(Work request): Reproduce the entries below exactly, but only from the line containing "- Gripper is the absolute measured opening" to the line containing "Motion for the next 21", inclusive.
[Records shown]
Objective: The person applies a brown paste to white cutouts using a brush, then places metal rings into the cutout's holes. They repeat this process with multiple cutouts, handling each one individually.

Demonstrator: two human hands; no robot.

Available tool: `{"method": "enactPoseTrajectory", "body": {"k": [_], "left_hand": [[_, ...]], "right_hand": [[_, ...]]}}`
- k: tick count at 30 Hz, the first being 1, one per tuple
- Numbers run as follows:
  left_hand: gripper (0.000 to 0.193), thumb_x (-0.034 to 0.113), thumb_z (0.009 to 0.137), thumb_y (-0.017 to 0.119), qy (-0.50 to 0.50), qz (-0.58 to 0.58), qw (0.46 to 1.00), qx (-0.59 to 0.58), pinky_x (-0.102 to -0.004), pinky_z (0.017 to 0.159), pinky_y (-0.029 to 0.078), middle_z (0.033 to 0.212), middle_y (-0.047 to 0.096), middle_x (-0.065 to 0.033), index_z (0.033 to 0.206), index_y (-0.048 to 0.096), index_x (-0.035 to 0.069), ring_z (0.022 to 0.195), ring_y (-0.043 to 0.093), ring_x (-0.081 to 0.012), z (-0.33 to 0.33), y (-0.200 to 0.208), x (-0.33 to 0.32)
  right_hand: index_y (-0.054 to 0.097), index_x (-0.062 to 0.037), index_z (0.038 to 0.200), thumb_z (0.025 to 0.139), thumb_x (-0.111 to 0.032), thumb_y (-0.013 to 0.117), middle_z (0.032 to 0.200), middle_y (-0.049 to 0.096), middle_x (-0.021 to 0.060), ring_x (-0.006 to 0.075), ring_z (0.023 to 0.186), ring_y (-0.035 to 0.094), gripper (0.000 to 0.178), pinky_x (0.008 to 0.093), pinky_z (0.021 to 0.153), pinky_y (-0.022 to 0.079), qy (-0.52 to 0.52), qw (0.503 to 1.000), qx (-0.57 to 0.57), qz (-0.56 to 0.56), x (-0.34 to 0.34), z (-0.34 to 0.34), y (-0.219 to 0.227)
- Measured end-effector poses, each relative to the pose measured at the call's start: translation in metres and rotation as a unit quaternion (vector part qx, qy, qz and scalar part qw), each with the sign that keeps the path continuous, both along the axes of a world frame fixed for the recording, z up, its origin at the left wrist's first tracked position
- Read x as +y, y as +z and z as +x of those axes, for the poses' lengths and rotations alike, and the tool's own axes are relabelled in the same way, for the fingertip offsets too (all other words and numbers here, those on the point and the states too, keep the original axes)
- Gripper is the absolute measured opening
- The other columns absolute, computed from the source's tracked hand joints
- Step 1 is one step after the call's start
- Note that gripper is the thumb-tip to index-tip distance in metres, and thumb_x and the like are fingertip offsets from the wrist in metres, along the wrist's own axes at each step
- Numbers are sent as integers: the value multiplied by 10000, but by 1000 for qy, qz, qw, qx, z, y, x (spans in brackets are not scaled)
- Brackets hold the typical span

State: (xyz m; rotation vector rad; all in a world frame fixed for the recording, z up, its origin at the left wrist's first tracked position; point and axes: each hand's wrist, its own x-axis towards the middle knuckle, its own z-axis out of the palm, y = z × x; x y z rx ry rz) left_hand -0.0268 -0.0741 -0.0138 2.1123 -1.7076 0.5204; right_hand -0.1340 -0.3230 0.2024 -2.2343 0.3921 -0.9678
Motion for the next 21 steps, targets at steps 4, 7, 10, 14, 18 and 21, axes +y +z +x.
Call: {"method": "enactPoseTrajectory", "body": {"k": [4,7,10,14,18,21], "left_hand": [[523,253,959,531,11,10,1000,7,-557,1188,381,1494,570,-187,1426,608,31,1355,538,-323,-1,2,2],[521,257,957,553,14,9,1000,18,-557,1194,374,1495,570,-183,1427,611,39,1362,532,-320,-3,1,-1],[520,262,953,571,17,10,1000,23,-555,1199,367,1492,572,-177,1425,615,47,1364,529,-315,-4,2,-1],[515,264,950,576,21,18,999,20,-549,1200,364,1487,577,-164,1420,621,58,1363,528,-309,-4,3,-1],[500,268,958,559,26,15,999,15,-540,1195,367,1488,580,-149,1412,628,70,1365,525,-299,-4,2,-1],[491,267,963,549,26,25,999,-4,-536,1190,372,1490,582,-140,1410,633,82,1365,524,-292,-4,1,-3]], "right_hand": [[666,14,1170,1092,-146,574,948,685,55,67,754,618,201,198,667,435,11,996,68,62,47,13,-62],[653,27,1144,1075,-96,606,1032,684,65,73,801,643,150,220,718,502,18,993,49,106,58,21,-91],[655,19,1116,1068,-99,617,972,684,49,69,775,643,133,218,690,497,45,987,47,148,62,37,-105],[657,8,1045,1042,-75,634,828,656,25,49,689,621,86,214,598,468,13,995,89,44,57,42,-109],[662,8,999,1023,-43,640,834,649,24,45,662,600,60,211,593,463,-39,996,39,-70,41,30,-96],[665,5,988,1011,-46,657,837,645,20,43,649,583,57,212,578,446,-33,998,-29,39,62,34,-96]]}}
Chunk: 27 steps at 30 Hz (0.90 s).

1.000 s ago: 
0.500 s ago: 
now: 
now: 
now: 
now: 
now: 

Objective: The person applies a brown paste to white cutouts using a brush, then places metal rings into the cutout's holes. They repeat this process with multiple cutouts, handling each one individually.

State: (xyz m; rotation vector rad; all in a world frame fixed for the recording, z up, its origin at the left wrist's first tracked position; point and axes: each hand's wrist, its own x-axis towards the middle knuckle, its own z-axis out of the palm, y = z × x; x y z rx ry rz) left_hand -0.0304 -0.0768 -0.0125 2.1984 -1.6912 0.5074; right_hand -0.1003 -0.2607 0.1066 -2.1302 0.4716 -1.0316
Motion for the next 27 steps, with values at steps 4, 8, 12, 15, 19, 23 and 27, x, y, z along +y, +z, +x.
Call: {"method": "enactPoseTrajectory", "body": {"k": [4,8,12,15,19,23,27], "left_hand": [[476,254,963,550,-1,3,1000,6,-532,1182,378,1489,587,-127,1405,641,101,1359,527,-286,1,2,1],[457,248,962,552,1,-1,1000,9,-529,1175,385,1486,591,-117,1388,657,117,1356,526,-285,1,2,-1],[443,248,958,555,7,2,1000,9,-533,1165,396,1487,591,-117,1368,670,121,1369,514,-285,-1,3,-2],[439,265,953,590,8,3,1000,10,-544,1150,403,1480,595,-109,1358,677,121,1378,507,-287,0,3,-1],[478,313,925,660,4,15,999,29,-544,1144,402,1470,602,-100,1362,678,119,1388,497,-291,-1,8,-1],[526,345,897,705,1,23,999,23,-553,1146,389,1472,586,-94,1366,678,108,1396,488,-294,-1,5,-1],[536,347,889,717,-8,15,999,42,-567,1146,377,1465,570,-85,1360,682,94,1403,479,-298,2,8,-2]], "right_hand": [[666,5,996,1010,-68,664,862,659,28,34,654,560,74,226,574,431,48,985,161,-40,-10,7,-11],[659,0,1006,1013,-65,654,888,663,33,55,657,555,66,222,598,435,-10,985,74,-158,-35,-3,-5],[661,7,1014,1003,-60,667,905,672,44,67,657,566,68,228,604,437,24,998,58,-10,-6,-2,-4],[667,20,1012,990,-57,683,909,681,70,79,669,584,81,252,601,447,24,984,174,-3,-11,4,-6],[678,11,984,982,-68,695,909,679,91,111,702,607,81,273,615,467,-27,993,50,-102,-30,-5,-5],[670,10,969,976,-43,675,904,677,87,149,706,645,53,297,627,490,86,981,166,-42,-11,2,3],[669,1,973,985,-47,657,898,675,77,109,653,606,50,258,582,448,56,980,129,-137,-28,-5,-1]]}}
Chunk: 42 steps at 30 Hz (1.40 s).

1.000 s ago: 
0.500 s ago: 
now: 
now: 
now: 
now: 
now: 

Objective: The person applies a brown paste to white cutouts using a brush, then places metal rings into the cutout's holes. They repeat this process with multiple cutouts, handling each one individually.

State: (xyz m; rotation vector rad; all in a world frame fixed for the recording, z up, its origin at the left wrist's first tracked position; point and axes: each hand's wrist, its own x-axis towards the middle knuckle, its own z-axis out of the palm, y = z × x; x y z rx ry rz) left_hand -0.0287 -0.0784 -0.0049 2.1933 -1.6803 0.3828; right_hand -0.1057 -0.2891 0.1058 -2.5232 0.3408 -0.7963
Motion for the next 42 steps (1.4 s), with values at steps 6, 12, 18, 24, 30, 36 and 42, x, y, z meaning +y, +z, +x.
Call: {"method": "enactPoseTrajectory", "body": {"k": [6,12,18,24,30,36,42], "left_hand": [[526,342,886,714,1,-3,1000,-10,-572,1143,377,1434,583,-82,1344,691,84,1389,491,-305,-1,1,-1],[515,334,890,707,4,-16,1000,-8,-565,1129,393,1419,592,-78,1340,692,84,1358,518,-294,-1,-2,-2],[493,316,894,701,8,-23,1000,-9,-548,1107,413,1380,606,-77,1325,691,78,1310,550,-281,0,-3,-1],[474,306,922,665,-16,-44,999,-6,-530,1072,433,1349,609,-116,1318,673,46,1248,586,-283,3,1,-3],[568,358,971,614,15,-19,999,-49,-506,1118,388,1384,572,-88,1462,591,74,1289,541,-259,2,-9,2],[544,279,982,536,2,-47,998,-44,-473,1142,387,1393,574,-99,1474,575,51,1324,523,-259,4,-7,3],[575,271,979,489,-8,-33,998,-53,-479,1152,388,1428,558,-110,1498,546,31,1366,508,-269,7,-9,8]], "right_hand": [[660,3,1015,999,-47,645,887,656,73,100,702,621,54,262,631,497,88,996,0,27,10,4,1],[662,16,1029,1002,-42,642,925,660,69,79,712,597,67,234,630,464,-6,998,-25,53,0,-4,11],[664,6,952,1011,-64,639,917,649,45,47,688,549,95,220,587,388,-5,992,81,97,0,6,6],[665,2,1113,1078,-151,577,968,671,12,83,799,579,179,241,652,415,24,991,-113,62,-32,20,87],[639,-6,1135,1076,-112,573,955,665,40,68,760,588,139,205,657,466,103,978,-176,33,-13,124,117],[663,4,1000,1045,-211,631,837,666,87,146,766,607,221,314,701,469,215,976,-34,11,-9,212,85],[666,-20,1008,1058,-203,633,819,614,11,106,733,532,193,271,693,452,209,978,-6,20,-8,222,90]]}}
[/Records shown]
(Task output):
- Gripper is the absolute measured opening
- The other columns absolute, computed from the source's tracked hand joints
- Step 1 is one step after the call's start
- Note that gripper is the thumb-tip to index-tip distance in metres, and thumb_x and the like are fingertip offsets from the wrist in metres, along the wrist's own axes at each step
- Numbers are sent as integers: the value multiplied by 10000, but by 1000 for qy, qz, qw, qx, z, y, x (spans in brackets are not scaled)
- Brackets hold the typical span

State: (xyz m; rotation vector rad; all in a world frame fixed for the recording, z up, its origin at the left wrist's first tracked position; point and axes: each hand's wrist, its own x-axis towards the middle knuckle, its own z-axis out of the palm, y = z × x; x y z rx ry rz) left_hand -0.0268 -0.0741 -0.0138 2.1123 -1.7076 0.5204; right_hand -0.1340 -0.3230 0.2024 -2.2343 0.3921 -0.9678
Motion for the next 21 steps, targets at steps 4, 7, 10, 14, 18 and 21, axes +y +z +x.

With that, the answer is done.